1 University of Maryland College Park 2 Sun Yat-sen University
Hopper, PPO clean reward: 3104
Hopper, PPO reward under strongest previous attack: 636
Hopper, PPO reward under our PA-AD attack: 171
Walker, PPO clean reward: 4630
Walker, PPO reward under strongest previous attack: 1048
Walker, PPO reward under our PA-AD attack: 813
Pong, DQN clean reward: 21 (agent: right paddle)
Pong, DQN reward under strongest previous attack: -14
Pong, DQN reward under our PA-AD attack: -21
Boxing, DQN clean reward: 94 (agent: left boxer)
Boxing, DQN reward under strongest previous attack: 69
Boxing, DQN reward under our PA-AD attack: 8
Evaluating the worst-case performance of a reinforcement learning (RL) agent under the strongest/optimal adversarial perturbations on state observations (within
some constraints) is crucial for understanding the robustness of RL agents. However, finding the optimal adversary is challenging, in terms of both whether we
can find the optimal attack and how efficiently we can find it. Existing works on
adversarial RL either use heuristics-based methods that may not find the strongest
adversary, or directly train an RL-based adversary by treating the agent as a part of
the environment, which can find the optimal adversary but may become intractable
in a large state space. This paper introduces a novel attacking method to find the
optimal attacks through collaboration between a designed function named “actor”
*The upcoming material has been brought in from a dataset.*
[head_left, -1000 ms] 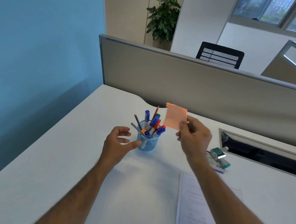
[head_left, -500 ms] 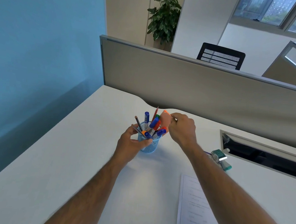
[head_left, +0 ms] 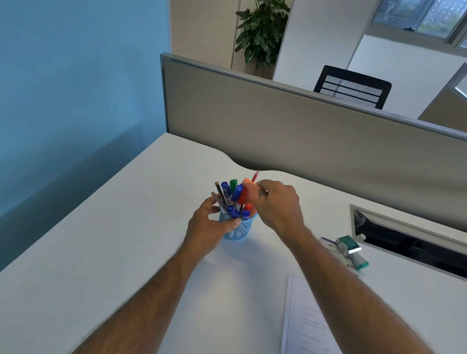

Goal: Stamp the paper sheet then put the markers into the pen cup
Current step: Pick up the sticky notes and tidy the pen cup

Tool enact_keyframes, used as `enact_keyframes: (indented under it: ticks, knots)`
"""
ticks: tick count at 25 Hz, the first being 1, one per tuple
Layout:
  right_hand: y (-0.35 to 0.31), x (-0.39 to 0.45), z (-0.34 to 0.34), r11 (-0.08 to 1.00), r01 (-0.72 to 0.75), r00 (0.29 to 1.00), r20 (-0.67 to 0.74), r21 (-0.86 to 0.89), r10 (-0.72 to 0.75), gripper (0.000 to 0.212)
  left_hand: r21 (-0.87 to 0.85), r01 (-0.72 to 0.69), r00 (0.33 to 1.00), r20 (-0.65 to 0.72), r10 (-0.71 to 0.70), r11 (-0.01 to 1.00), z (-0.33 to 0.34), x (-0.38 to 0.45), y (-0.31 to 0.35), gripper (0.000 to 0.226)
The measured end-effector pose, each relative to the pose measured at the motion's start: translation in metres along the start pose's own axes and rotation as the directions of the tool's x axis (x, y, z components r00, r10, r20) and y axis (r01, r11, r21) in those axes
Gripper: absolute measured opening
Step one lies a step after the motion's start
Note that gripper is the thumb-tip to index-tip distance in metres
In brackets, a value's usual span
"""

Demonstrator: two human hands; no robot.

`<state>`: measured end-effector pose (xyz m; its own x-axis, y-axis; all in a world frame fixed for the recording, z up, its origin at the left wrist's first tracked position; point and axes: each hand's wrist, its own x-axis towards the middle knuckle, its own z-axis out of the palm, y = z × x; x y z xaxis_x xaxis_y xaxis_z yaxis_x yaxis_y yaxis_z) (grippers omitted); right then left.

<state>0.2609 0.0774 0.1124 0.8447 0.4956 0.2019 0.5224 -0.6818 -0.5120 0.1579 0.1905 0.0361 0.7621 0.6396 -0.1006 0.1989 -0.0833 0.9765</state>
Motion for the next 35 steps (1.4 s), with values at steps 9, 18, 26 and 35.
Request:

and an RL-based learner named “director”. The actor crafts state perturbations for
a given policy perturbation direction, and the director learns to propose the best
policy perturbation directions. Our proposed algorithm, PA-AD, is theoretically
optimal and significantly more efficient than prior RL-based works in environments with large state spaces. Empirical results show that our proposed PA-AD
universally outperforms state-of-the-art attacking methods in various Atari and
MuJoCo environments. By applying PA-AD to adversarial training, we achieve
state-of-the-art empirical robustness in multiple tasks under strong adversaries.
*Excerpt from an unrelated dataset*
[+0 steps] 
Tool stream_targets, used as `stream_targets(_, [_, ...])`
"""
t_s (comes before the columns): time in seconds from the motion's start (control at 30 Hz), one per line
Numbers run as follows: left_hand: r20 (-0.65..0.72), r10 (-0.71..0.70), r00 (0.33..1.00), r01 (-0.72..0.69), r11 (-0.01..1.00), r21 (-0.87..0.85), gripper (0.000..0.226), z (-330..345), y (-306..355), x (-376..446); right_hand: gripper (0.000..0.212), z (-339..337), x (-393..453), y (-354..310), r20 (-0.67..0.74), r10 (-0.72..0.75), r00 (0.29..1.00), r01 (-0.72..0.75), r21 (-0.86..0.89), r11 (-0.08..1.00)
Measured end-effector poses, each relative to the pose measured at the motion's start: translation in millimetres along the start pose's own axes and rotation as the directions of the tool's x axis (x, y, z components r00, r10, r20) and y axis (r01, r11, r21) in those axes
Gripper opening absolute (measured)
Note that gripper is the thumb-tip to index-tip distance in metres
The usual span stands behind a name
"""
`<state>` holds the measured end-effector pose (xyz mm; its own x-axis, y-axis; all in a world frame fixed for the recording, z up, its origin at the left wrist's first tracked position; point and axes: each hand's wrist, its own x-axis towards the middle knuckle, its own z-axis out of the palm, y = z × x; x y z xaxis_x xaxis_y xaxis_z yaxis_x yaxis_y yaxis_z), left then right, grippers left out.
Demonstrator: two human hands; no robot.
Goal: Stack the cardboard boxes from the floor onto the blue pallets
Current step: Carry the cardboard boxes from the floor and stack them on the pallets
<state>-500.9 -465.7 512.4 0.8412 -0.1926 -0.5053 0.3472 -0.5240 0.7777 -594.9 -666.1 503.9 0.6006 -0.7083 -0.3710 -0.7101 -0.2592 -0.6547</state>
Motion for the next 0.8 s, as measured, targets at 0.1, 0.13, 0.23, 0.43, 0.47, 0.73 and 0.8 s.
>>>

Who Is the Strongest Enemy? Towards Optimal and Efficient Evasion Attacks in Deep RL
Yanchao Sun ,
Ruijie Zheng ,
Yongyuan Liang ,
Furong Huang [Paper][Code]
Prior works in evasion RL generally falls into two categories: Heuristic Attack and RL-based Attack
Heuristic Attack: at every step set an attacking objective by heuristic. For example, use fast gradient sign method (FGSM) to find
the perturbation that could cause the agent to select the action corresponding to the minimum current Q value (MaxWorst). Or at every step, use FGSM to stop the agents
from choosing the best action (MinBest). Or at every step, find a perturbation that cause the action distribution to have the largest KL divergence from the original
distribution (MaxDiff). Heuristic Attack is often fast to compute and works decently well in practice, but it has no optimality guarantee.
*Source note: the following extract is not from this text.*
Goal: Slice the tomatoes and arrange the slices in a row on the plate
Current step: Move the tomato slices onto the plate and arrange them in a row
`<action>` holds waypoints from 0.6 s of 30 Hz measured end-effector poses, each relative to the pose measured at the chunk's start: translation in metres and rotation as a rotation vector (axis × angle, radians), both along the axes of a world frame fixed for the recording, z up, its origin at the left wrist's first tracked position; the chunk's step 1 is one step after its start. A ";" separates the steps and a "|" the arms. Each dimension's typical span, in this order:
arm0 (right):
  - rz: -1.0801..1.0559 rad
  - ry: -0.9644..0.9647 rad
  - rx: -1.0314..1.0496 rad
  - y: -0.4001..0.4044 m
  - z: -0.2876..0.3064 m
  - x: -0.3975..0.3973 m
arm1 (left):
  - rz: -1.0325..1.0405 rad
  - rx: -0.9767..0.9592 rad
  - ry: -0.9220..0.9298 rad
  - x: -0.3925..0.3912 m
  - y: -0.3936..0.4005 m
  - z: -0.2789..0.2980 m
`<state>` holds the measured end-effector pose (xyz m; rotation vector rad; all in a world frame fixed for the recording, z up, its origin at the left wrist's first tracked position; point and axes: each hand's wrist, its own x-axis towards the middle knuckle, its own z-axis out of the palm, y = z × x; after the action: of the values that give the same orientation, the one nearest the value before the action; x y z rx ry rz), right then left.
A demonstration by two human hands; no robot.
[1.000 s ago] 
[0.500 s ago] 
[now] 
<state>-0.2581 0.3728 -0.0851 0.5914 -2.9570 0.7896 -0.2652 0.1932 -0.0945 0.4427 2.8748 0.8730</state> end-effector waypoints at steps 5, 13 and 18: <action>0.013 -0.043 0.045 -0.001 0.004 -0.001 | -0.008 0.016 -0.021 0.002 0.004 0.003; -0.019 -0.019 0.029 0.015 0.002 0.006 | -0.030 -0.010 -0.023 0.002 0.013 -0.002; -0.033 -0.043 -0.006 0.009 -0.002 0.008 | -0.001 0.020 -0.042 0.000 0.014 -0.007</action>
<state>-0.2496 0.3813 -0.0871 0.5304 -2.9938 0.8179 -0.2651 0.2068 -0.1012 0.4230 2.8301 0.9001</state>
RL-based attack: Zhang et al. establish the theory that learning optimal attacker in RL corresponds to learning
an optimal policy in an adversary-induced MDP. Based on this insight, they use an end-to-end RL formulation to learn the optimal state adversary policy. However, because
both the state and action space of the attacker's policy have the same size as the state space of the original environment, it becomes intractable when the original environments
has a large state space, such as image space in Atari Games.
Our Approach (PA-AD) :
Instead of learning an end-to-end adversary policy that maps observations directly into observation perturbation, we decouple the whole attacking process into two
simpler components: policy perturbation and state perturbation, solved by a “director” and an “actor” respectively. The director learns the
optimal policy perturbing direction with RL methods, while the actor crafts adversarial states at every step such that the victim policy is perturbed towards the given direction.
In this way, we obtain a both optimal and efficient attacking algorithm which is extremely powerful on environments with large observation space.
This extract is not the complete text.